United States Ambassador to the United Nations Economic and Social Council
- In office October 9, 2015 – August 2017
- President: Barack Obama
- Preceded by: Richard Erdman (Acting)
- Succeeded by: Kelley Eckels Currie

Personal details
- Born: April 15, 1962 (age 64) Philadelphia, Pennsylvania, U.S.
- Alma mater: Yale University Columbia University

= Sarah E. Mendelson =

American diplomat

Sarah E. Mendelson is an American diplomat who served as United States Ambassador to the United Nations Economic and Social Council. Mendelson was confirmed by the Senate on October 8, 2015, and sworn into her post on October 15, 2015. In 2017, Mendelson was named Distinguished Service Professor and head of Carnegie Mellon University Heinz College's program in Washington, D.C.

==Early life and education==
Mendelson is a first-generation American. She grew up in the Philadelphia, Pennsylvania, area, the daughter of Dr. Myer Mendelson, who was born in Lithuania, and Margaret Jean Algie Mendelson, his Canadian wife. After graduating from Friends' Central School, Mendelson attended Yale University, where she earned a B.A. in history in 1984. She was awarded her Ph.D. in political science from Columbia University in 1993. Mendelson also earned a certificate from the Harriman Institute, the first academic center in the United States devoted to the interdisciplinary study of Russia and the Soviet Union. Her research has been funded by the United States Department of State, the John D. and Catherine T. MacArthur Foundation, the National Council for Eurasian and East European Research, and the Social Science Research Council.

==Career==
Mendelson's studies and professional work have been focused on democracy and human rights internationally. Her research covers topics on civil society, historical memory, public opinion and politics in Russia, and issues surrounding Human trafficking.

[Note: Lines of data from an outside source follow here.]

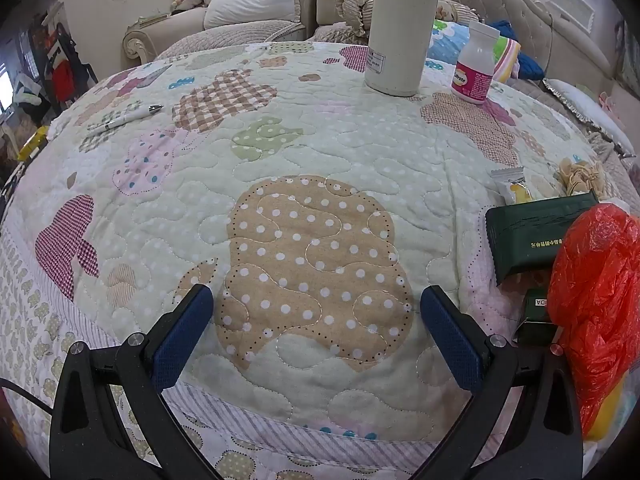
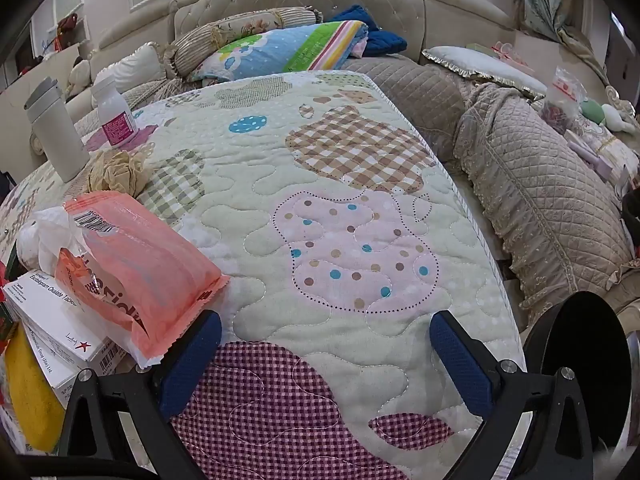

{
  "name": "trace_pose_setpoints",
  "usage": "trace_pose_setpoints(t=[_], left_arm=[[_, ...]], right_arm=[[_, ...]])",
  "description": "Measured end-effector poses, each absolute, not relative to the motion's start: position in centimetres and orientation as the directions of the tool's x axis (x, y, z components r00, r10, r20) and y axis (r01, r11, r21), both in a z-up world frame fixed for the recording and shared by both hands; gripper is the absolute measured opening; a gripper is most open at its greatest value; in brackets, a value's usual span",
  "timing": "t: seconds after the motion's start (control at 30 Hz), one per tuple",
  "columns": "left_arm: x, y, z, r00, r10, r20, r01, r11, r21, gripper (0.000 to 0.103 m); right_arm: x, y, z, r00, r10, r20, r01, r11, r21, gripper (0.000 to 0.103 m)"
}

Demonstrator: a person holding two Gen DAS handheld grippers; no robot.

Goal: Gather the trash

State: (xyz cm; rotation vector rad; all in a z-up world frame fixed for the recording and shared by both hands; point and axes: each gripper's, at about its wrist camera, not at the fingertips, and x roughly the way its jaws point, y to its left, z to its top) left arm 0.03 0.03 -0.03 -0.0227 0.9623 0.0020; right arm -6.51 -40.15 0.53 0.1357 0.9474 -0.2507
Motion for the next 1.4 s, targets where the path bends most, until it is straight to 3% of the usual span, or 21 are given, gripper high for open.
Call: trace_pose_setpoints(t=[0.17, 0.27, 0.57, 0.67, 1.13, 1.4], left_arm=[[-0.2, 0.4, 0.1, 0.55, -0.013, -0.835, 0.002, 1.0, -0.014, 0.103], [-1.2, 0.0, 0.9, 0.533, 0.02, -0.846, 0.041, 0.998, 0.05, 0.103], [-6.2, 0.3, 6.7, 0.656, -0.013, -0.755, 0.053, 0.998, 0.029, 0.103], [-7.7, -0.4, 8.7, 0.693, -0.033, -0.72, 0.077, 0.997, 0.029, 0.103], [-12.3, -6.2, 14.5, 0.769, -0.193, -0.609, 0.189, 0.979, -0.071, 0.103], [-13.4, -8.3, 15.9, 0.792, -0.221, -0.569, 0.218, 0.973, -0.075, 0.103]], right_arm=[[-6.4, -40.1, 0.6, 0.558, -0.151, -0.816, 0.271, 0.963, 0.007, 0.103], [-6.3, -40.1, 0.6, 0.558, -0.151, -0.816, 0.271, 0.963, 0.007, 0.103], [-7.3, -40.0, 0.5, 0.492, -0.075, -0.868, 0.194, 0.981, 0.025, 0.103], [-8.5, -40.5, 1.3, 0.487, -0.078, -0.87, 0.249, 0.967, 0.053, 0.103], [-14.7, -35.6, 12.0, 0.729, -0.138, -0.671, 0.202, 0.979, 0.018, 0.103], [-15.9, -33.3, 14.3, 0.788, -0.138, -0.6, 0.173, 0.985, 0.001, 0.103]])
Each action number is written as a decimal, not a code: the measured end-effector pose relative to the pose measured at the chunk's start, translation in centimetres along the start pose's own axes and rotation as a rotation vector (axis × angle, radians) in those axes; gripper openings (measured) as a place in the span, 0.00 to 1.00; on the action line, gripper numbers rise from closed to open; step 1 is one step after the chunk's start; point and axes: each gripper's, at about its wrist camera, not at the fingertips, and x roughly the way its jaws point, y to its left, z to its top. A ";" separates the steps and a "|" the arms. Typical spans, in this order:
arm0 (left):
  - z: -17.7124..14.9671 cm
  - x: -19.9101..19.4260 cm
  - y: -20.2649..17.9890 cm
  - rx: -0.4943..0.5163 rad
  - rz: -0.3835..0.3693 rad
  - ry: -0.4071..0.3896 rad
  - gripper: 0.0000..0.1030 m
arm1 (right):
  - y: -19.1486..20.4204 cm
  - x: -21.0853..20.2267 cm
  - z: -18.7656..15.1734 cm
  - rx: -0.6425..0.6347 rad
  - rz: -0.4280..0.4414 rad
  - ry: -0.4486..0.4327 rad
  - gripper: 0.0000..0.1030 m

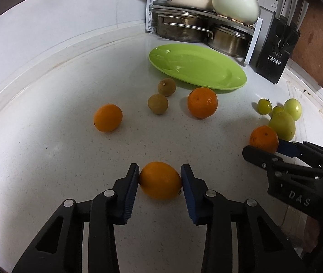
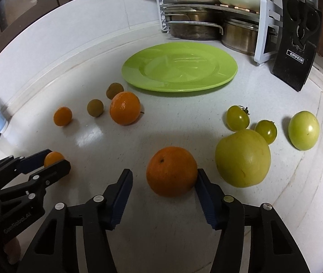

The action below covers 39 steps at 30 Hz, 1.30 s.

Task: Organize fruits
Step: 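Lift both held oranges and carry them over the green plate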

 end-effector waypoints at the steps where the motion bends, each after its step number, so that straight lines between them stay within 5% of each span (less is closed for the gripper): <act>1: 0.1 0.0 -0.1 0.003 0.000 0.000 0.36 | -0.1 0.1 0.1 0.000 -0.007 0.001 0.48; 4: 0.1 0.1 -0.1 0.010 -0.007 -0.004 0.36 | -0.3 0.1 0.3 0.004 -0.017 0.001 0.41; 23: 1.9 -2.2 -1.7 0.005 -0.046 -0.088 0.36 | -0.6 -2.9 1.8 -0.046 0.028 -0.063 0.41; 39: 7.8 -3.4 -3.4 0.072 -0.070 -0.211 0.36 | -2.5 -4.7 7.0 -0.068 0.050 -0.130 0.41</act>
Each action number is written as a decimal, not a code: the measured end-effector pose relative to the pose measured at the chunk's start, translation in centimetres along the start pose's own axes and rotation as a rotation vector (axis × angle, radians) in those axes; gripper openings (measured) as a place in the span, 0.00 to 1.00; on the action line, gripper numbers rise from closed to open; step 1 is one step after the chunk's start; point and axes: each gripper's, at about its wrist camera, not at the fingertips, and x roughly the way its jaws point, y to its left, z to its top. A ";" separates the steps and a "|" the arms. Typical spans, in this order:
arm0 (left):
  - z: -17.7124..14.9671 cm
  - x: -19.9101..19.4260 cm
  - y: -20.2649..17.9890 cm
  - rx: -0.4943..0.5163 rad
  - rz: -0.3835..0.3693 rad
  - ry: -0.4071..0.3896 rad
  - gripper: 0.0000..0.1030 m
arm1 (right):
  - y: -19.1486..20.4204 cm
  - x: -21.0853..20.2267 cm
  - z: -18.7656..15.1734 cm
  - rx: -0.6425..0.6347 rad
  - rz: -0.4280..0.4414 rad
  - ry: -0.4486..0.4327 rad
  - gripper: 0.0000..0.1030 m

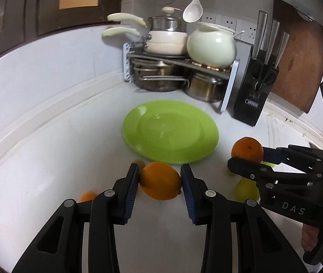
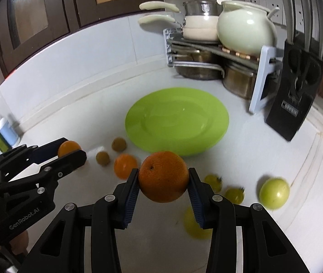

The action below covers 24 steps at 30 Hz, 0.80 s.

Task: Organize fruits
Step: 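Lift both held oranges and carry them over the green plate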

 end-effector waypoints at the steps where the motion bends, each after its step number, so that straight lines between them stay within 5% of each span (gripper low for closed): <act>1: 0.5 0.3 0.0 0.006 -0.005 -0.001 0.36 | -0.2 0.1 0.4 -0.002 -0.004 -0.008 0.41; 12: 4.9 5.3 0.3 0.044 -0.032 0.050 0.36 | -2.3 4.1 4.4 -0.027 -0.004 0.032 0.41; 24: 8.1 12.7 0.9 0.057 -0.067 0.199 0.36 | -4.0 9.7 6.8 -0.012 0.048 0.163 0.41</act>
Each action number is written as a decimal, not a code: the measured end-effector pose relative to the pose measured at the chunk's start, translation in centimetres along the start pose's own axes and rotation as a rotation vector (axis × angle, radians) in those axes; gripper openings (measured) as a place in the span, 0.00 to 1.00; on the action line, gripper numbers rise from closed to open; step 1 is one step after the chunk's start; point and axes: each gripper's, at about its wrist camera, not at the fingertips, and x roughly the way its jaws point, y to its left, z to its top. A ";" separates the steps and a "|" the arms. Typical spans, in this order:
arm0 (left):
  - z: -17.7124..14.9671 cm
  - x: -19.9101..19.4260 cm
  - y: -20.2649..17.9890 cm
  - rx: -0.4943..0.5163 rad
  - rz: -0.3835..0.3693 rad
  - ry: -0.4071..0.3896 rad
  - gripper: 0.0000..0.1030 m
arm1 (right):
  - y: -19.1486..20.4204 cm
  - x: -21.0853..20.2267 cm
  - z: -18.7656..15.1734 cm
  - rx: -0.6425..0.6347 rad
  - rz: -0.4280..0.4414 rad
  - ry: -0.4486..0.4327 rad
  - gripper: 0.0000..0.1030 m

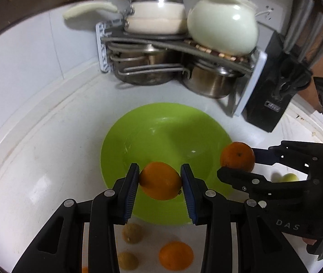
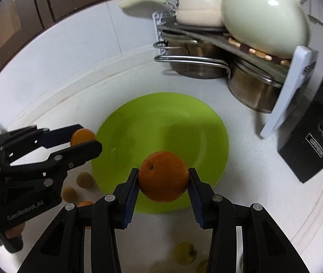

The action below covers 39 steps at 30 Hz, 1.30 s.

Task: Organize fruits
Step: 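Lift both held oranges and carry them over the green plate, then open both tools to drop the oranges onto the green plate, then withdraw both open tools from the plate toward the remaining fruits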

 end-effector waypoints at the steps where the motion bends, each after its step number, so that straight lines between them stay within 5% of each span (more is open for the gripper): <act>1: 0.2 0.5 0.1 0.001 -0.005 0.013 0.36 | -0.1 0.3 0.1 0.004 0.005 0.012 0.41; 16: -0.1 5.0 0.7 0.005 -0.019 0.141 0.36 | -1.5 4.0 0.6 0.014 0.008 0.109 0.41; 28: -0.2 3.0 1.1 -0.013 -0.013 0.089 0.46 | -1.1 3.1 0.7 0.000 -0.012 0.074 0.49; 35: -0.8 0.0 1.1 -0.023 0.012 0.027 0.59 | -0.5 0.7 0.0 -0.016 -0.041 0.019 0.49; 39: -1.3 -2.4 1.0 -0.036 0.025 -0.023 0.66 | 0.2 -1.5 -0.6 -0.012 -0.073 -0.043 0.57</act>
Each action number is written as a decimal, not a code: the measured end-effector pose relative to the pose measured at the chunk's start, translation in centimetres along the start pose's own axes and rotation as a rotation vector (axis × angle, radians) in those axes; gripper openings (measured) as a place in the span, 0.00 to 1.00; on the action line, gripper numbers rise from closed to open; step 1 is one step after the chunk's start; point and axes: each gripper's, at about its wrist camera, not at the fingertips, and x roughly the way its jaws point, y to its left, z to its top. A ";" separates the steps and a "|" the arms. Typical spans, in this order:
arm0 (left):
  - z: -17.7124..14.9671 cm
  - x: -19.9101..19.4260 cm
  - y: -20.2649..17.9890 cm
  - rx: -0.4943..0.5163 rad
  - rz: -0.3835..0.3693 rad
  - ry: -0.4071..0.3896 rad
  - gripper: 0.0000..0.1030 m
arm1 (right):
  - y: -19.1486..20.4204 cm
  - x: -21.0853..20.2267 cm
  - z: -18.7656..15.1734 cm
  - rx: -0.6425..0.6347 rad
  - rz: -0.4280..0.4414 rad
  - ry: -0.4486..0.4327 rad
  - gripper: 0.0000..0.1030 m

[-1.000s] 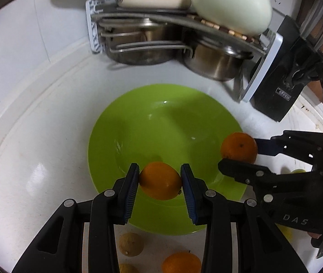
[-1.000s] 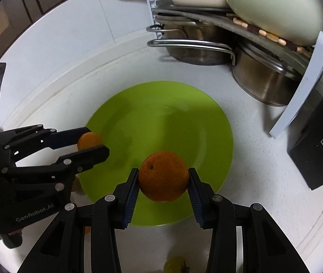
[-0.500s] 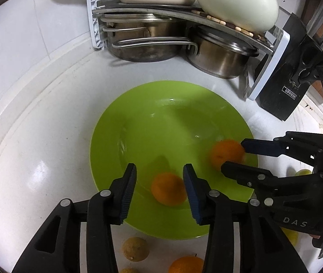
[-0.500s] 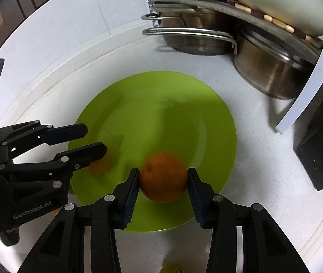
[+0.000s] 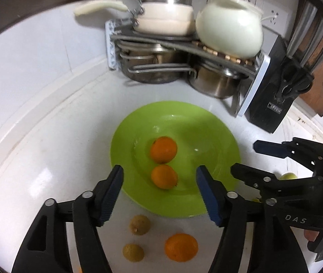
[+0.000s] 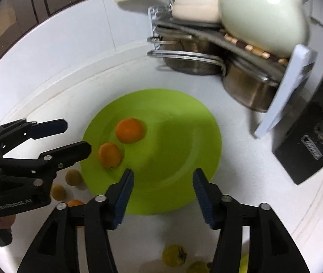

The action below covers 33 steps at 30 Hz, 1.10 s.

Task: Organize fruits
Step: 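Withdraw both open tools from the plate toward the remaining fruits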

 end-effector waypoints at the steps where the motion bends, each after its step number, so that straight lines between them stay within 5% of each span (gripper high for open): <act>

After completing her graduate studies, she served in Moscow as a program officer with the National Democratic Institute for International Affairs from 1994 to 1995, working with political activists. From 1995 to 1998, she was an assistant professor at the University at Albany, SUNY and from 1997 to 1998, she was a resident associate at the Carnegie Endowment for International Peace. She has also been a fellow at Stanford University's Center for International Security and Cooperation and Princeton University's Princeton Institute for International and Regional Studies. From 1999 to 2001, she was an assistant professor of international politics at the Fletcher School of Law and Diplomacy at Tufts University.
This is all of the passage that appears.